One step closer to a full-fledged engineering kidney

NanoNewsNet based on the materials of Wake Forest Baptist Medical Center:
Milestone Reached in Work to Build Replacement Kidneys in the LabRegenerative medicine specialists from Wake Forest Baptist Medical Center are working to create engineered kidneys suitable for transplant patients.

Experimenting with pig kidneys corresponding in size to human kidneys, they have developed the most successful method for maintaining the functionality of renal vessels today. Their work is published in the journal Technology (In Kap Ko et al., Enhanced re-endothelialization of acellular kidney scaffolds for whole organ engineering via antibody conjugation of vasculatures).

"Until now, the kidneys grown in the laboratory were the size of rodent kidneys and, due to the formation of blood clots, functioned after transplantation for only one or two hours," says Anthony Atala, MD, director and professor of the Wake Forest Institute for Regenerative Medicine, the head of the study. "In our conceptual study, vessels in a human-sized pig kidney remained open during a four-hour testing period.
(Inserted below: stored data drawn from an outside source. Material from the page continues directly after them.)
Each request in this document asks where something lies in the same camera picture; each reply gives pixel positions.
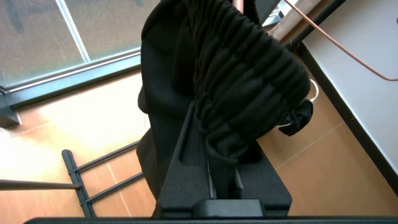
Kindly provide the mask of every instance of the black cloth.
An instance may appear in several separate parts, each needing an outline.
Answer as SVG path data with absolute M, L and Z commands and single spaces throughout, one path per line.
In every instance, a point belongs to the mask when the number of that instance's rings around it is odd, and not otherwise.
M 254 0 L 244 1 L 244 15 L 227 0 L 161 1 L 142 30 L 141 67 L 140 108 L 149 115 L 154 147 L 142 142 L 137 155 L 155 196 L 191 101 L 217 194 L 228 198 L 248 143 L 310 89 L 301 64 L 262 30 Z
M 281 124 L 289 124 L 279 128 L 288 136 L 301 131 L 311 120 L 313 114 L 313 104 L 310 100 L 304 99 L 282 122 Z

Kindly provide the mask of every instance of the black pole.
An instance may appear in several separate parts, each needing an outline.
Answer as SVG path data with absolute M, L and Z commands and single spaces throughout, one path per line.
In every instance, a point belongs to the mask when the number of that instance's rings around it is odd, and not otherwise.
M 79 189 L 80 184 L 62 184 L 23 180 L 0 180 L 0 190 Z
M 93 161 L 91 161 L 91 162 L 88 162 L 88 163 L 86 163 L 86 164 L 84 164 L 84 165 L 82 165 L 82 166 L 80 166 L 80 167 L 77 167 L 77 168 L 75 169 L 75 172 L 83 172 L 84 170 L 87 170 L 87 168 L 94 167 L 94 166 L 98 166 L 98 165 L 100 165 L 101 163 L 103 163 L 106 159 L 109 159 L 109 158 L 114 157 L 114 156 L 116 156 L 116 155 L 118 155 L 118 154 L 121 154 L 121 153 L 123 153 L 123 152 L 127 152 L 127 151 L 129 151 L 129 150 L 131 150 L 131 149 L 134 149 L 134 148 L 138 145 L 138 143 L 139 143 L 139 141 L 136 141 L 136 142 L 134 142 L 134 143 L 132 143 L 132 144 L 129 144 L 129 145 L 127 145 L 127 146 L 124 146 L 124 147 L 121 148 L 121 149 L 118 149 L 118 150 L 116 150 L 116 151 L 113 151 L 113 152 L 111 152 L 111 153 L 109 153 L 109 154 L 107 154 L 107 155 L 105 155 L 105 156 L 101 156 L 101 157 L 98 158 L 98 159 L 95 159 L 95 160 L 93 160 Z
M 334 0 L 326 9 L 324 9 L 314 20 L 313 22 L 316 25 L 321 24 L 330 14 L 332 14 L 337 8 L 339 8 L 345 0 Z M 294 51 L 298 46 L 301 41 L 304 40 L 312 31 L 314 28 L 311 25 L 306 26 L 301 33 L 296 36 L 296 38 L 292 39 L 289 41 L 288 44 L 286 44 L 286 48 L 289 49 L 290 51 Z
M 111 193 L 113 193 L 113 192 L 115 192 L 115 191 L 117 191 L 119 189 L 122 189 L 123 187 L 126 187 L 127 185 L 129 185 L 129 184 L 131 184 L 131 183 L 133 183 L 133 182 L 135 182 L 135 181 L 137 181 L 137 180 L 139 180 L 139 179 L 141 179 L 143 177 L 144 177 L 144 174 L 142 172 L 140 172 L 140 173 L 138 173 L 138 174 L 136 174 L 136 175 L 134 175 L 134 176 L 132 176 L 130 178 L 127 178 L 126 180 L 124 180 L 124 181 L 122 181 L 122 182 L 120 182 L 120 183 L 118 183 L 118 184 L 116 184 L 116 185 L 114 185 L 114 186 L 112 186 L 112 187 L 110 187 L 110 188 L 108 188 L 108 189 L 106 189 L 106 190 L 104 190 L 104 191 L 92 196 L 91 198 L 89 198 L 87 200 L 87 203 L 94 203 L 94 202 L 98 201 L 99 199 L 101 199 L 101 198 L 103 198 L 103 197 L 105 197 L 105 196 L 107 196 L 107 195 L 109 195 L 109 194 L 111 194 Z

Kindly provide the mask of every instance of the white drawstring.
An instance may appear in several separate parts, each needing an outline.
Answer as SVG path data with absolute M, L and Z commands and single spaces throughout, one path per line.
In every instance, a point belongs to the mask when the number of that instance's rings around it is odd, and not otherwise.
M 319 87 L 318 87 L 317 83 L 316 83 L 314 80 L 312 80 L 311 78 L 310 78 L 310 81 L 311 81 L 312 84 L 315 86 L 315 91 L 316 91 L 315 96 L 314 96 L 313 98 L 309 99 L 309 100 L 311 101 L 311 103 L 313 103 L 313 102 L 318 98 L 318 95 L 319 95 Z M 283 128 L 283 127 L 287 127 L 287 126 L 289 126 L 289 125 L 291 125 L 291 124 L 290 124 L 290 123 L 289 123 L 289 124 L 282 124 L 282 125 L 277 125 L 276 127 L 277 127 L 277 128 Z

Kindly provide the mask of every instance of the glass window pane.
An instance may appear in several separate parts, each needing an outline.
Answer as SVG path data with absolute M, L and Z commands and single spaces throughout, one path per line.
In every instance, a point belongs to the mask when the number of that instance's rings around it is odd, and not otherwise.
M 0 1 L 0 86 L 83 63 L 55 1 Z
M 160 0 L 65 0 L 90 60 L 135 49 Z

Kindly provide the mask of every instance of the tiled floor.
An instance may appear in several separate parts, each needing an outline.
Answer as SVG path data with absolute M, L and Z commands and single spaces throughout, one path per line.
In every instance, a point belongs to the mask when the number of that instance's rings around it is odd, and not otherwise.
M 149 128 L 137 107 L 140 74 L 24 108 L 22 125 L 0 130 L 0 179 L 70 183 L 62 149 L 82 165 L 137 141 Z M 324 92 L 308 126 L 292 137 L 277 129 L 259 139 L 292 194 L 290 215 L 398 215 L 398 198 Z M 89 195 L 141 170 L 135 151 L 83 174 Z M 0 192 L 0 223 L 83 216 L 73 190 Z M 96 202 L 98 216 L 151 215 L 145 180 Z

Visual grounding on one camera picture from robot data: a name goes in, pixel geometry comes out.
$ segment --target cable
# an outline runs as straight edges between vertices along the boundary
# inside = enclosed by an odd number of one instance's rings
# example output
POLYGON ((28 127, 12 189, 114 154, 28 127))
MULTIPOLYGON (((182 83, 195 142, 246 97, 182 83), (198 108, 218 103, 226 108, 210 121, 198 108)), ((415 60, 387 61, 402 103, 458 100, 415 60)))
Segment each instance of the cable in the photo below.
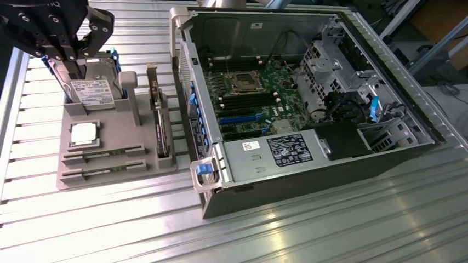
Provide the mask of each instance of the cable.
POLYGON ((362 107, 362 106, 359 105, 359 103, 355 102, 354 100, 347 100, 346 102, 350 102, 351 104, 354 104, 354 106, 356 106, 356 108, 359 109, 360 114, 362 114, 362 116, 363 116, 363 121, 362 121, 362 123, 364 123, 364 122, 367 121, 367 117, 366 117, 366 112, 364 112, 363 107, 362 107))
POLYGON ((306 48, 307 48, 307 49, 310 48, 311 45, 307 43, 304 37, 303 37, 295 30, 292 30, 292 29, 284 30, 284 31, 280 33, 280 35, 278 36, 278 39, 276 39, 274 48, 272 48, 272 50, 271 50, 271 53, 270 53, 270 55, 268 55, 268 58, 267 58, 266 63, 268 63, 271 57, 274 56, 274 53, 275 53, 275 51, 276 51, 278 44, 279 44, 279 42, 280 42, 283 36, 286 36, 283 49, 286 48, 286 45, 287 45, 287 42, 288 42, 288 33, 295 34, 295 35, 298 36, 298 38, 303 41, 303 44, 304 44, 306 48))
POLYGON ((387 113, 387 108, 388 108, 388 103, 386 103, 386 104, 383 105, 382 112, 380 112, 380 114, 379 114, 379 116, 378 116, 378 122, 380 122, 383 116, 386 115, 386 113, 387 113))
POLYGON ((448 83, 447 81, 440 81, 438 83, 438 88, 439 88, 439 91, 442 92, 442 94, 444 94, 447 96, 452 96, 456 100, 459 100, 460 102, 463 102, 464 104, 468 105, 468 102, 458 97, 462 93, 462 90, 458 87, 455 87, 451 83, 448 83))
POLYGON ((464 37, 468 37, 468 34, 464 34, 464 35, 462 35, 462 36, 454 38, 454 40, 458 40, 458 39, 464 38, 464 37))
POLYGON ((384 19, 386 19, 387 17, 390 17, 390 11, 392 10, 392 8, 395 7, 396 4, 398 4, 398 1, 396 1, 394 4, 391 4, 390 6, 383 7, 386 14, 384 14, 382 20, 379 21, 378 25, 375 26, 375 29, 374 29, 375 31, 378 31, 378 29, 379 29, 379 27, 380 27, 380 23, 384 21, 384 19))
POLYGON ((426 94, 431 97, 431 99, 434 100, 434 102, 438 104, 442 112, 444 113, 446 117, 448 117, 447 112, 444 111, 444 108, 440 106, 439 102, 436 101, 436 99, 432 97, 430 92, 426 92, 426 94))
POLYGON ((376 22, 374 22, 372 24, 370 24, 370 26, 374 26, 374 25, 378 24, 382 20, 383 20, 383 18, 379 19, 379 20, 378 20, 376 22))

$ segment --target barcode sticker
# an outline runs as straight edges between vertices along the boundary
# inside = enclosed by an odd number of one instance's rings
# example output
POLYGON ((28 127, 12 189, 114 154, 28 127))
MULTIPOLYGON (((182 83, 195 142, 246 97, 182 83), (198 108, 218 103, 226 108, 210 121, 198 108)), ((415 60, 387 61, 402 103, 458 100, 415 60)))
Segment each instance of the barcode sticker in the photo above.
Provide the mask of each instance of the barcode sticker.
POLYGON ((84 106, 115 103, 110 83, 106 79, 99 81, 72 81, 71 83, 84 106))
POLYGON ((244 151, 260 149, 260 144, 258 141, 250 141, 243 143, 244 151))

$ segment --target blue latch
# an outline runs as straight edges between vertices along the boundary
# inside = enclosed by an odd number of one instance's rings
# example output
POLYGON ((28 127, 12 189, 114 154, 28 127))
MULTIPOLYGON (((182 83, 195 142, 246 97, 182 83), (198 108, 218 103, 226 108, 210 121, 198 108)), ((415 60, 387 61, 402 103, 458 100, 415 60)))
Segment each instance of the blue latch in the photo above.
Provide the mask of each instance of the blue latch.
POLYGON ((123 70, 123 68, 120 66, 120 55, 119 55, 118 50, 114 47, 111 48, 111 56, 115 59, 115 65, 116 65, 118 72, 120 72, 123 70))
POLYGON ((195 96, 196 96, 195 93, 192 93, 191 98, 188 99, 188 103, 190 103, 191 105, 195 104, 195 100, 196 100, 196 97, 195 97, 195 96))
POLYGON ((372 102, 371 102, 371 118, 372 121, 378 122, 378 107, 379 107, 379 96, 374 97, 372 102))
POLYGON ((211 164, 199 164, 196 172, 198 172, 198 175, 211 174, 214 172, 211 164))

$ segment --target hard drive label
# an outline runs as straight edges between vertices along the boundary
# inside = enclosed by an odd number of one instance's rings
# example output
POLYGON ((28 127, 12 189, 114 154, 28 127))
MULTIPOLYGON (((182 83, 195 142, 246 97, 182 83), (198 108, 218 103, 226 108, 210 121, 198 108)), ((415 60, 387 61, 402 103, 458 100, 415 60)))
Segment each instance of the hard drive label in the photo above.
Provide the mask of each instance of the hard drive label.
POLYGON ((115 103, 110 83, 106 79, 72 81, 71 83, 84 106, 115 103))
POLYGON ((267 141, 279 167, 314 160, 302 134, 276 137, 267 141))

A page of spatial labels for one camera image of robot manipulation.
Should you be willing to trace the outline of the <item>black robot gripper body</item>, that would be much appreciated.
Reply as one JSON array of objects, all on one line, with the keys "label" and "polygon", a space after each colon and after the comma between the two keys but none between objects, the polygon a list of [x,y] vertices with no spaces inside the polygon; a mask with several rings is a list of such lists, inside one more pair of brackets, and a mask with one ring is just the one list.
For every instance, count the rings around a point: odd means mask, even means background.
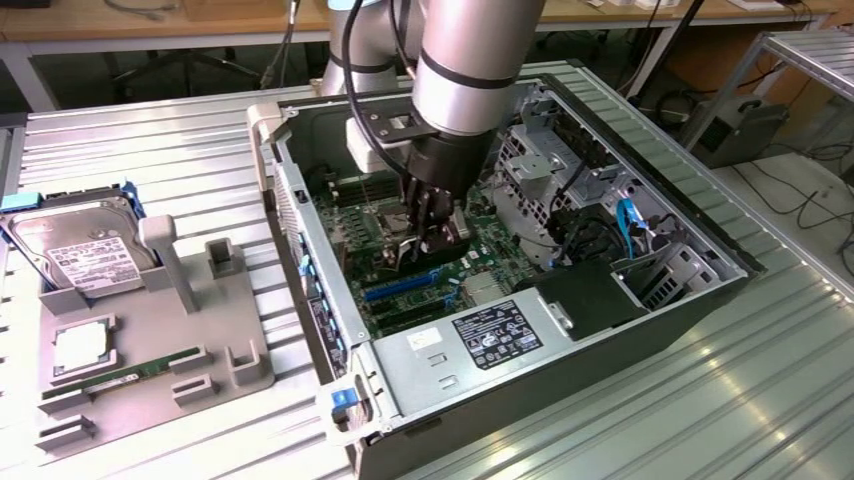
[{"label": "black robot gripper body", "polygon": [[411,142],[403,195],[413,203],[421,191],[437,188],[452,200],[463,200],[484,163],[484,136],[436,133]]}]

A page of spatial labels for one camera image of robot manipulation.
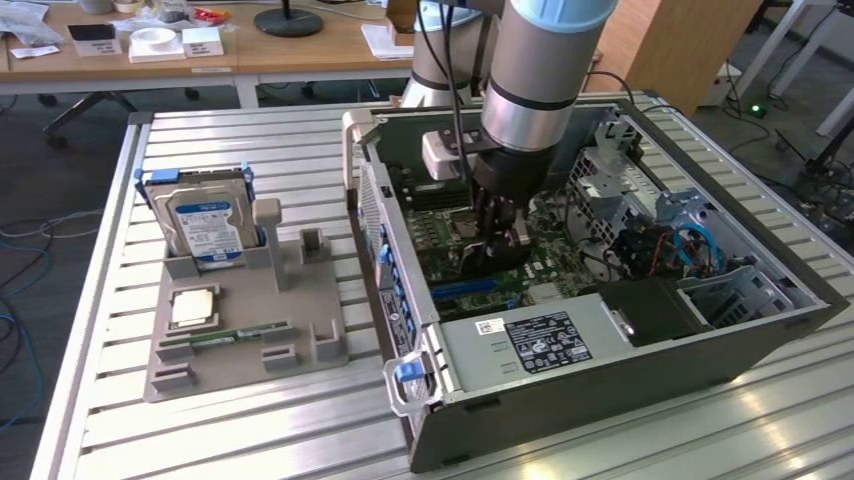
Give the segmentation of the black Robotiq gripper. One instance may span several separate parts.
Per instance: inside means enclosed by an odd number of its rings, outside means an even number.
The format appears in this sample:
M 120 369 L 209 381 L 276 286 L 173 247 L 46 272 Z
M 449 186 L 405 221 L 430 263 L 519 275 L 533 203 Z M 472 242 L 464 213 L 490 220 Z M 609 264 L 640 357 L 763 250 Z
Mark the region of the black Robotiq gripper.
M 527 216 L 548 169 L 548 149 L 521 152 L 498 148 L 476 155 L 469 199 L 478 228 L 508 228 L 517 215 Z

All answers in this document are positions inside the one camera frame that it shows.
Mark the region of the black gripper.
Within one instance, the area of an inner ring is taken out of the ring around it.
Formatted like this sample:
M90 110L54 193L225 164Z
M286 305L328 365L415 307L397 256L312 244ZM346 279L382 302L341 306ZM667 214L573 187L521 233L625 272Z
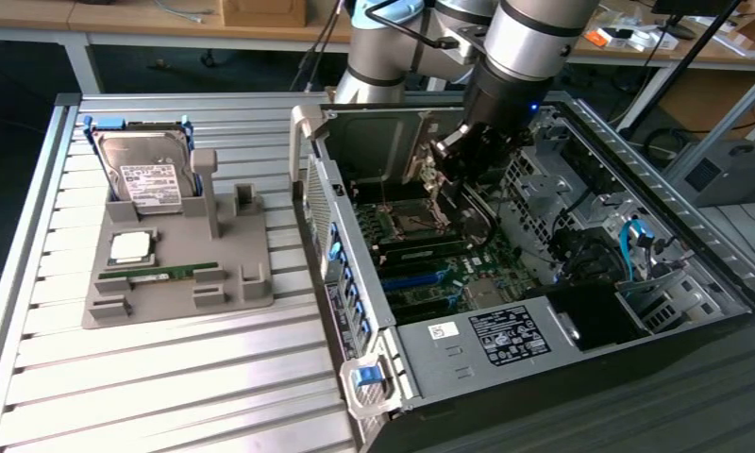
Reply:
M528 126L552 81L516 78L479 61L464 91L464 124L488 126L504 136L516 134Z

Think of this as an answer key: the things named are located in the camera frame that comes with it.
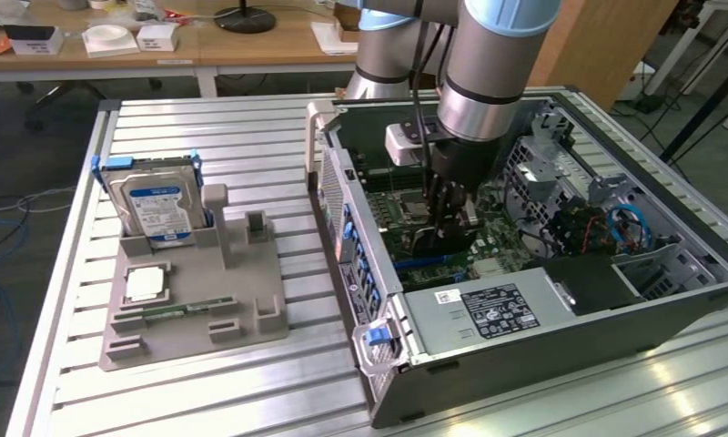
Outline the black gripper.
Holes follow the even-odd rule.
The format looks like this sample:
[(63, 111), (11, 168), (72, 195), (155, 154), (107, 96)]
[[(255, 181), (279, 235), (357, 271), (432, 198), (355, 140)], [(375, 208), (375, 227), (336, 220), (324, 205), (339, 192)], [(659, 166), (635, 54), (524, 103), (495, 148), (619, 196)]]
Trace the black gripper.
[(488, 177), (496, 159), (496, 141), (460, 138), (440, 140), (426, 172), (424, 199), (428, 223), (446, 237), (464, 222), (464, 210), (478, 197), (479, 185)]

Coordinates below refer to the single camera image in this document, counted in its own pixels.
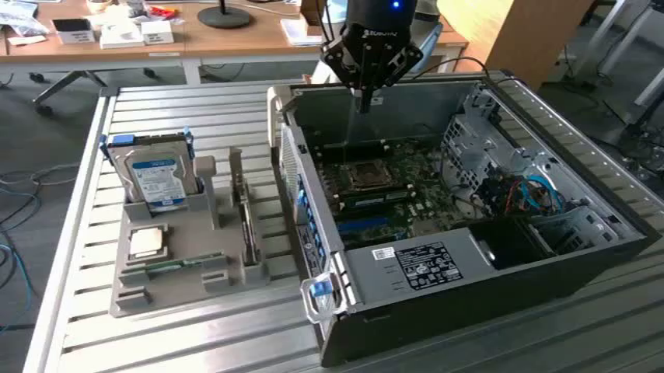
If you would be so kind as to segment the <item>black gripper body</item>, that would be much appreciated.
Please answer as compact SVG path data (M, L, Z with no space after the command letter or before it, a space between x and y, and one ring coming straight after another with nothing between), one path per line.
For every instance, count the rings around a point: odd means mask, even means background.
M359 54L366 45L385 44L397 51L411 44L411 21L417 1L357 0L346 7L346 29L341 40L351 54Z

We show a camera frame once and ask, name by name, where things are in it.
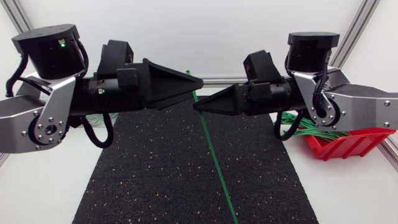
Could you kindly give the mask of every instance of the white wall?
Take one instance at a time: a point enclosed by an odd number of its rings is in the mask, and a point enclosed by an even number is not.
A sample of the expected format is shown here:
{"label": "white wall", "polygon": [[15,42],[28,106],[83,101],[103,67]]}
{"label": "white wall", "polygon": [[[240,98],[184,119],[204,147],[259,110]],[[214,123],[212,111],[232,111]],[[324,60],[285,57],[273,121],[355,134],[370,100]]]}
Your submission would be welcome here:
{"label": "white wall", "polygon": [[[12,24],[4,8],[0,6],[0,100],[6,98],[6,82],[15,72],[19,62],[21,61],[21,56],[15,49],[11,40],[11,38],[16,35],[18,35],[17,30]],[[35,70],[32,64],[28,63],[24,75],[34,71]],[[19,82],[15,84],[14,92],[17,91],[20,85],[21,84]]]}
{"label": "white wall", "polygon": [[95,67],[109,39],[149,60],[199,76],[244,76],[243,60],[266,49],[282,73],[289,32],[344,36],[362,0],[20,0],[34,27],[76,24]]}
{"label": "white wall", "polygon": [[352,83],[398,92],[398,1],[382,0],[343,66]]}

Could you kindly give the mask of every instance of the silver metal bracket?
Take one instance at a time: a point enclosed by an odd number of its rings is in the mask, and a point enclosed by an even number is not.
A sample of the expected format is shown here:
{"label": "silver metal bracket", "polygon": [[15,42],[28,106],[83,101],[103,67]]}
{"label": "silver metal bracket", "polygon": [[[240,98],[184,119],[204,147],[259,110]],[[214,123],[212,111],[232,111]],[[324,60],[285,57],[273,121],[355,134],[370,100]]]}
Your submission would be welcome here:
{"label": "silver metal bracket", "polygon": [[[337,111],[335,106],[329,101],[329,99],[325,95],[322,95],[321,109],[326,112],[324,116],[320,116],[319,111],[316,111],[312,104],[313,91],[315,89],[315,86],[317,85],[317,83],[315,82],[316,77],[317,76],[314,73],[294,72],[294,78],[297,82],[298,87],[300,88],[300,92],[303,96],[305,105],[307,106],[308,112],[310,113],[312,120],[318,126],[331,126],[335,122]],[[333,82],[339,83],[346,81],[344,79],[337,78],[334,78],[332,80]],[[328,81],[327,88],[331,88],[332,84],[333,83],[331,81]]]}
{"label": "silver metal bracket", "polygon": [[42,84],[46,83],[45,86],[52,91],[37,122],[33,124],[34,136],[39,143],[54,147],[61,143],[65,134],[76,78],[42,81]]}
{"label": "silver metal bracket", "polygon": [[17,96],[0,101],[0,152],[22,153],[53,148],[65,135],[76,78],[43,80],[38,75],[26,79],[50,90],[46,101],[40,91],[23,83]]}

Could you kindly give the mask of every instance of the black cylindrical joint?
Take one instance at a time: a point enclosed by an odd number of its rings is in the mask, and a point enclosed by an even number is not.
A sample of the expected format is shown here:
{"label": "black cylindrical joint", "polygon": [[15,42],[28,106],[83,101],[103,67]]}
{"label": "black cylindrical joint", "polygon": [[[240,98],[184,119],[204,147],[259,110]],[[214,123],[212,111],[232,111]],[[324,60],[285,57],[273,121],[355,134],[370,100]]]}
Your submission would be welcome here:
{"label": "black cylindrical joint", "polygon": [[338,44],[339,34],[331,32],[296,32],[289,34],[287,69],[298,72],[320,72],[328,51]]}
{"label": "black cylindrical joint", "polygon": [[72,24],[30,30],[12,38],[20,54],[29,55],[43,79],[58,79],[84,69],[77,44],[79,33]]}

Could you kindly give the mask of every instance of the green wire bundle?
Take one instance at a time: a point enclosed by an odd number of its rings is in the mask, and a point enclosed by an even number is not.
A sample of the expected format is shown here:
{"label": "green wire bundle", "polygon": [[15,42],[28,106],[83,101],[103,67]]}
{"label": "green wire bundle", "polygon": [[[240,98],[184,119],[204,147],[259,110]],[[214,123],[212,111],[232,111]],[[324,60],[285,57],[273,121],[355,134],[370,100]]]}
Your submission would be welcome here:
{"label": "green wire bundle", "polygon": [[[296,119],[296,115],[283,112],[282,113],[282,121],[281,124],[289,124],[292,125]],[[314,123],[307,118],[303,118],[299,124],[299,127],[304,129],[298,129],[294,132],[293,136],[304,136],[304,135],[312,135],[323,138],[326,141],[333,141],[343,136],[349,136],[349,132],[346,131],[322,131],[315,127]]]}

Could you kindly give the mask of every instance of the white backdrop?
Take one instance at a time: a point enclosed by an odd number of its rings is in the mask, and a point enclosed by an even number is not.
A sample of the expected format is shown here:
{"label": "white backdrop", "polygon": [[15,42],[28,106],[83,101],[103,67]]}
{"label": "white backdrop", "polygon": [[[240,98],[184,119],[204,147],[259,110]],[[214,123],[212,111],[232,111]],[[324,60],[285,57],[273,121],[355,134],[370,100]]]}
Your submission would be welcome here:
{"label": "white backdrop", "polygon": [[[15,72],[21,61],[21,57],[11,40],[16,35],[18,35],[17,30],[3,7],[0,6],[0,100],[6,98],[6,82]],[[24,74],[32,72],[34,72],[34,67],[32,64],[28,64]],[[20,83],[16,83],[14,92],[20,85]]]}
{"label": "white backdrop", "polygon": [[362,0],[104,1],[20,0],[32,25],[76,24],[92,67],[109,39],[149,60],[196,76],[244,76],[252,52],[271,52],[281,74],[290,32],[329,31],[343,38]]}
Now we are conducting a long–term study, the purpose of which is to determine how long it is possible to maintain blood flow."

The present study is part of a long–term project to use a pig kidney as an auxiliary structure – a framework, or matrix - for growing engineered kidneys for transplantation to patients with end-stage renal failure. With this method, scientists first remove all animal cells from the organ, leaving only its "skeleton", and then sow this three-dimensional structure with the patient's own cells. Theoretically, such an organ should not be rejected by the recipient's body.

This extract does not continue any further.